Decode What Matters Most
Every story, every screenshot, every badly exported hex/rgb code was dissected. Instead of guessing problems, hard data sculpted design goals: streamlined color discovery, authentic brand palettes, and accessibility baked in from the first click.
Dream Wild & Invent Solutions
No one wanted another palette generator. So brainstorming collided with wild experimentation mockups sketched on napkins, live ideation sessions with AI, models spinning infinite color wheels, all to invent features that spark joy instead of more copy-paste.
Build Fast, Break Fast
Early versions were real, broken, beautiful experiments. Designers tested prototypes directly on production projects, not just for “feedback,” but to see what lived, what died, and what surprised everyone. The best ideas survived intense trial by fire.
Iterate in Real-Time
Every mistake became fuel for better design. Feedback sessions turned into improvement sprints, with AI solving bugs, and new features launching at warp speed.
Huestar didn’t just change. It evolved.
Launch, Listen, Level Up
Launch wasn’t the end, it was a starting line. Brand color insights, instant accessibility, and lightning-fast exports wowed users. But every click, swipe, and survey drove new updates, smarter suggestions, and features nobody thought possible.
The Midnight Revelation
Picture this: It’s 2 AM, and I’m staring at my computer screen, toggling between seven different browser tabs. One had Coolors open with a half-decent palette, another showed Pinterest boards labeled “Brand Inspo,” and a third displayed a contrast checker that just told me my carefully chosen colors failed accessibility standards. Again.
I was designing a fintech app, and the I wanted something “trustworthy but approachable.” I’d been at this for three hours, and all I had was a desktop cluttered with screenshots, a messy desk and a growing sense that there had to be a better way.
That’s when it hit me: I wasn’t just designing interfaces anymore. I was playing detective, archaeologist, and translator all at once. Detective, hunting for the perfect palette across the internet. Archaeologist, digging through saved inspiration folders from projects past. Translator, converting my creative vision into developer-friendly formats.
“What if,” I thought, stretching back in my chair, “what if there was one place where all of this just… worked together?”

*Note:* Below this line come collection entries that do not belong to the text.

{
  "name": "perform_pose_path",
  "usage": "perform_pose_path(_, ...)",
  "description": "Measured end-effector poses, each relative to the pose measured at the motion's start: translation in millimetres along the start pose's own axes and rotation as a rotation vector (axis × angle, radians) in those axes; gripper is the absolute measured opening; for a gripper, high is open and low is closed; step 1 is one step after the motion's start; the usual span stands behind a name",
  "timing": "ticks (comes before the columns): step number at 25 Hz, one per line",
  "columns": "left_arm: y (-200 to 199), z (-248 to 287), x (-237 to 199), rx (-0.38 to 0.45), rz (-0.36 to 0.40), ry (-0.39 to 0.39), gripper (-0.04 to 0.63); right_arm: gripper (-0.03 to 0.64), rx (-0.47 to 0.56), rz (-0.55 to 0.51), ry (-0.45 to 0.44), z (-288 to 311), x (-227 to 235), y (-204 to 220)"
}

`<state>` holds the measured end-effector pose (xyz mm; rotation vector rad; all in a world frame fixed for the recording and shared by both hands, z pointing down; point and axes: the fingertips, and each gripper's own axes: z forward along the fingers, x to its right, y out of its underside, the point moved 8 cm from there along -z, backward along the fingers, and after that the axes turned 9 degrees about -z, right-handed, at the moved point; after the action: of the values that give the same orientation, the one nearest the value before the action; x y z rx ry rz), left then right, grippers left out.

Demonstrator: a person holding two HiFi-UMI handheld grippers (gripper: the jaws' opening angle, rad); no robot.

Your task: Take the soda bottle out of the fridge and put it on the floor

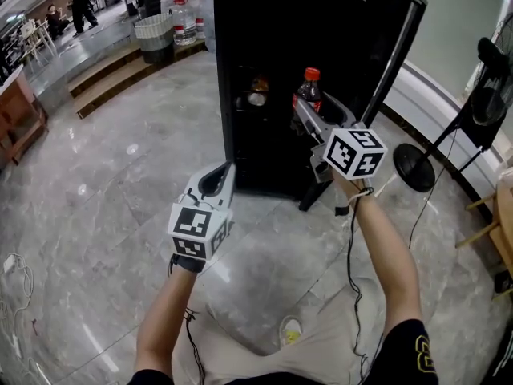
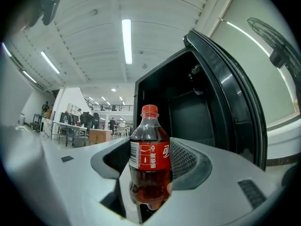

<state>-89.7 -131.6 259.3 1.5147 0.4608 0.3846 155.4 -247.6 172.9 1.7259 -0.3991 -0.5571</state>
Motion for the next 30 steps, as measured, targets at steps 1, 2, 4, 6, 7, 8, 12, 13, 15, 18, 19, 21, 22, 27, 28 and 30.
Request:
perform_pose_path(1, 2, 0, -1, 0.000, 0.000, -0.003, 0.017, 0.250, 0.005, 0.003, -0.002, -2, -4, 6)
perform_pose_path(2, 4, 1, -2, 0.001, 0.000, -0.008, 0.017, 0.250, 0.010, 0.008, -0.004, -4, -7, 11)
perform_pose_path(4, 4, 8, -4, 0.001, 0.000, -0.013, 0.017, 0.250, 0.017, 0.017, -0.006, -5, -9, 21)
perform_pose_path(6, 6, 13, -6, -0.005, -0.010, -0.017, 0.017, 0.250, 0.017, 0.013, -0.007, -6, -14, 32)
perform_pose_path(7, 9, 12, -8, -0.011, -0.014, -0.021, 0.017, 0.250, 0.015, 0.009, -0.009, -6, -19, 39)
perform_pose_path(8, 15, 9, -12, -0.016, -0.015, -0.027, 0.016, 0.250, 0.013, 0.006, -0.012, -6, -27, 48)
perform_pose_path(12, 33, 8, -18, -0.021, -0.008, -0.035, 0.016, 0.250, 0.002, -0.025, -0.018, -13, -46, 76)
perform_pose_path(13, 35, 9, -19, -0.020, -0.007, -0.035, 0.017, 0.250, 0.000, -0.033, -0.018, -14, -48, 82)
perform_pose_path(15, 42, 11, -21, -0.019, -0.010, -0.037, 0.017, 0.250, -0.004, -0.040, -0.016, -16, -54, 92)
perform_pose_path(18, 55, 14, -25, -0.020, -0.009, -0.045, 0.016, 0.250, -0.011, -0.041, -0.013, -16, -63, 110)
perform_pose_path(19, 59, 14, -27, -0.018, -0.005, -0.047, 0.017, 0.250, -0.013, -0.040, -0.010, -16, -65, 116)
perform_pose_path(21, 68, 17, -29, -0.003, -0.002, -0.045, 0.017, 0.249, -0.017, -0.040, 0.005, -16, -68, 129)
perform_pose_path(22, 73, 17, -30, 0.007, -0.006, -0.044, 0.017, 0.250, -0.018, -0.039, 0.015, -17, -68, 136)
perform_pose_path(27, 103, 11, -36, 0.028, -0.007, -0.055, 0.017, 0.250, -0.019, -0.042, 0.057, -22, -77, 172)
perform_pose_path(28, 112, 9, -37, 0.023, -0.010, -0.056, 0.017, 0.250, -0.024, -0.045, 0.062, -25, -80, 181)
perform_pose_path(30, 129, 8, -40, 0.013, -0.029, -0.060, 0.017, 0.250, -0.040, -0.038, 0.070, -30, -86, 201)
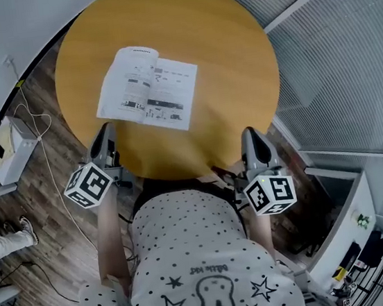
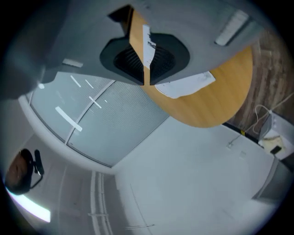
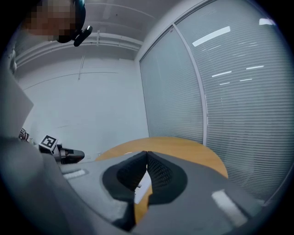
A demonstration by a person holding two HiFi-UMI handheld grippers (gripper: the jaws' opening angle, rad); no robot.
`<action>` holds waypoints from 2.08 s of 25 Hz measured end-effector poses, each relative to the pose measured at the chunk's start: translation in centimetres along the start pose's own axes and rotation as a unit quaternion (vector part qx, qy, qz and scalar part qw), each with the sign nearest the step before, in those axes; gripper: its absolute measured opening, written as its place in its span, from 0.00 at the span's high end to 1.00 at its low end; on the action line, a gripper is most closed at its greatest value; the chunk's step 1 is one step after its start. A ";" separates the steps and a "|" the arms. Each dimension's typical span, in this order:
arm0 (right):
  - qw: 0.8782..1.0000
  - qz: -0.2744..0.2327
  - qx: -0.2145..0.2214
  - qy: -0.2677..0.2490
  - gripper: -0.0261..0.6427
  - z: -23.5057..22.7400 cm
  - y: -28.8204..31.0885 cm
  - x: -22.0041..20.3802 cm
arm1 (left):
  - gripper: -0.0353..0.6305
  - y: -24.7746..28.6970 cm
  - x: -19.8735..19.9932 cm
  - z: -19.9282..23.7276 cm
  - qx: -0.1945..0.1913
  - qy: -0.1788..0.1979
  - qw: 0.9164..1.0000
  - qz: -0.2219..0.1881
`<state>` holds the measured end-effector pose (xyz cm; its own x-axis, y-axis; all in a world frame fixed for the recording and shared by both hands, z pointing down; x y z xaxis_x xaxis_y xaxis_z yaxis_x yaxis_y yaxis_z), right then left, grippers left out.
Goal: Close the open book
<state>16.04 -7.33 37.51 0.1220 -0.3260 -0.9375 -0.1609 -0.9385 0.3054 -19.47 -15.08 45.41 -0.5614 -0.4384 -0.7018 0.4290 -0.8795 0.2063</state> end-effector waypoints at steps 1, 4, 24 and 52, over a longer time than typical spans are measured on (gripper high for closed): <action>1.000 0.003 -0.001 0.000 0.96 0.1 0.0 -0.2 | 0.86 0.2 -0.1 0.4 -0.007 -0.020 1.000 0.001; 1.000 0.014 -0.003 0.003 0.96 0.5 0.3 -0.9 | 0.84 0.7 -0.9 1.6 -0.012 -0.047 0.999 0.015; 1.000 0.025 -0.012 0.012 0.96 1.7 1.2 -1.7 | 0.64 6.4 -7.4 9.7 0.023 -0.293 0.954 0.053; 0.999 0.027 -0.042 0.008 0.96 0.2 0.7 -1.5 | 0.76 9.2 -8.8 13.5 0.065 -0.346 0.936 0.024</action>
<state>15.56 -7.48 39.11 0.1307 -0.3782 -0.9164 -0.0856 -0.9252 0.3696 -20.18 -21.80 62.70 -0.8870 -0.4530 -0.0890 0.4008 -0.8512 0.3388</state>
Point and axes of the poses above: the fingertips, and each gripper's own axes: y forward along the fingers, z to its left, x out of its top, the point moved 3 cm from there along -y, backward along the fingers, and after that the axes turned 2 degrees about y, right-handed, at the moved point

That midnight frustration became Huestar. But before jumping into solutions, I knew I needed to validate whether other designers shared these same struggles.
The Research Foundation
(Discovering the Real Problems)
The next morning, I didn’t immediately start sketching interfaces or researching development frameworks. Instead, I did what any methodical designer should do: I launched a comprehensive user research initiative.
Phase 1: Discovery Research
My discovery phase lasted three weeks and followed established UX research methodologies. I started with stakeholder interviews within my own network of freelance designers and fellow designers, followed by systematic user interviews with 15 practicing designers across different specialties: web design, mobile app design, brand identity, and digital marketing.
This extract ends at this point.